La vuelta nos espera por la
llamada Cañada Real, ese estrecho camino que ha comunicado durante siglos el
pueblo de La Calzada con Béjar, ese sendero por el que han ido y venido gentes
de todo tipo, animales de toda clase y productos de toda especie; un camino más
humano que físico y un cuadro natural móvil con figuras de toda traza.
Ahora es zona más alta y
despejada. El sol aquí es más dueño del paisaje. Los prados lo ocupan todo y en
ellos los animales pasan el tiempo mirando al suelo y dormitando. En algún
lugar vuelven a aparecer los almendros florecidos y los regatos que marcan las
sendas naturales del agua del invierno. La montaña se alza allá en el frente.

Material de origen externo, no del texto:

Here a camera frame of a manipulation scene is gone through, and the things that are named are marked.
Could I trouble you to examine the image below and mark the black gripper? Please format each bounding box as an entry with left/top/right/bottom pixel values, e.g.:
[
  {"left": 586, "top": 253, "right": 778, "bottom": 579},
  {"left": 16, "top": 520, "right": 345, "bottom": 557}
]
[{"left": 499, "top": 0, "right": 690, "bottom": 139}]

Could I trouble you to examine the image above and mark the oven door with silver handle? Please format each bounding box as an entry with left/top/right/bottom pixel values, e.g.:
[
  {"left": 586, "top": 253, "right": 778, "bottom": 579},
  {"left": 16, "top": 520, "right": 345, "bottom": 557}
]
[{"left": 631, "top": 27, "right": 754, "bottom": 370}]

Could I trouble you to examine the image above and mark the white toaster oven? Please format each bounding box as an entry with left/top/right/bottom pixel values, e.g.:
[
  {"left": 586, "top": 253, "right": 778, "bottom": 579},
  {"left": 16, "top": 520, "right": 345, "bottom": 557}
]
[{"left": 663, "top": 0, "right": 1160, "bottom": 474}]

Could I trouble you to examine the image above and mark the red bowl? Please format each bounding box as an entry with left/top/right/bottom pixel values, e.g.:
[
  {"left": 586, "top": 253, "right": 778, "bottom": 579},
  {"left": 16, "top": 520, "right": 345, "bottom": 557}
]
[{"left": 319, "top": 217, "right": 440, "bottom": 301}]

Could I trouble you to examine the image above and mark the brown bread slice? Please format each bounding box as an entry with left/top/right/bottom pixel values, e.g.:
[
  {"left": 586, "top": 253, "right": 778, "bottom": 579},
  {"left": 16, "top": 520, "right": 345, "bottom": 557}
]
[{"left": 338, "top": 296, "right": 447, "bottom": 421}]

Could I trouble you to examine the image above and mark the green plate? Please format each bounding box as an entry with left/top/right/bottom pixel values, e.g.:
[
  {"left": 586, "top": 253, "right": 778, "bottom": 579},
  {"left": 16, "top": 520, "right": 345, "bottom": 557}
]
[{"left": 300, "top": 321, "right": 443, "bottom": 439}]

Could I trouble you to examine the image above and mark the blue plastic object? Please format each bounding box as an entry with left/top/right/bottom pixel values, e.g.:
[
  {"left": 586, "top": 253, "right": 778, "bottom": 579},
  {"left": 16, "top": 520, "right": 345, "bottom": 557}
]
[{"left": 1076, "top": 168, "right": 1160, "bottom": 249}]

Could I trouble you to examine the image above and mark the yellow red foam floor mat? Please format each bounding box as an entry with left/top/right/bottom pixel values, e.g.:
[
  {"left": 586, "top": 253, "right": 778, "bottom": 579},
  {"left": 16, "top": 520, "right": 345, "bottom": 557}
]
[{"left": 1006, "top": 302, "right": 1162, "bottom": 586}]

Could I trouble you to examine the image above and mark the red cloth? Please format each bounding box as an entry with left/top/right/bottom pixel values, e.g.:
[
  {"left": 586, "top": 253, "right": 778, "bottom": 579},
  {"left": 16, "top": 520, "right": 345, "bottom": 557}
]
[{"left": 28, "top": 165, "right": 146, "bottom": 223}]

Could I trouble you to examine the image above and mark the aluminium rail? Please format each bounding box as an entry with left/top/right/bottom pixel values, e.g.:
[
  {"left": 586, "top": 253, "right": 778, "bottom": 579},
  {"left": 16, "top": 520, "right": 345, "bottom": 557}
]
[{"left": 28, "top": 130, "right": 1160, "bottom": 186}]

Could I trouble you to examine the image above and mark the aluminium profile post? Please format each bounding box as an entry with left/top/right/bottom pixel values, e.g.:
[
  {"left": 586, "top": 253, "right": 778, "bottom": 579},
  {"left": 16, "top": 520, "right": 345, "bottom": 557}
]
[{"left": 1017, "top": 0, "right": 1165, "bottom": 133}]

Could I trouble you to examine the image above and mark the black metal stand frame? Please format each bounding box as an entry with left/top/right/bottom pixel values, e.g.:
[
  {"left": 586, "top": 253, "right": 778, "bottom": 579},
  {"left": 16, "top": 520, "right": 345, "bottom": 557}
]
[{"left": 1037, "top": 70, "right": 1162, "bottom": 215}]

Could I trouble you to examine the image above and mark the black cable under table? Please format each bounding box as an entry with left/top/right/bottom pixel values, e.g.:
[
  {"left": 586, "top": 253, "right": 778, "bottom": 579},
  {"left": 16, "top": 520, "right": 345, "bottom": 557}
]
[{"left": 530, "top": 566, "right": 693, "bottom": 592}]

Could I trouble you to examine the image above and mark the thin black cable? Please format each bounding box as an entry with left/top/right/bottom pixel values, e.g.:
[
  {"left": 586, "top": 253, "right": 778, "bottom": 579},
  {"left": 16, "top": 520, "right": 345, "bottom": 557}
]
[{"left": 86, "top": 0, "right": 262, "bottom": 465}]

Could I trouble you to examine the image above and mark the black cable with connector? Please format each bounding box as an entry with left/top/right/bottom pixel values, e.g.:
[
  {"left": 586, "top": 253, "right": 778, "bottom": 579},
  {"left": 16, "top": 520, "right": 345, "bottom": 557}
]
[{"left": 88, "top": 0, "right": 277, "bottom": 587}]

La suavidad del invierno la ha dejado con la cara más sucia y menos blanca. Aún
le queda tiempo de llenarse de nieve, pero ya no se sabe si tendrá ganas de
ello.
Cuando, ya en el caso urbano,
ascendemos por la llamada Cuesta de los Perros, el río nos despide en sus
rumores y una serie infinita de latas y botes de bebidas abandonados en el
margen de la carretera nos recuerda la desidia, la negligencia, la incuria y la
falta de educación cívica de algunos de nuestros convecinos. Esto también es la
España real.
Nosotros no nos merecemos esto.
¿A que no, Manolo?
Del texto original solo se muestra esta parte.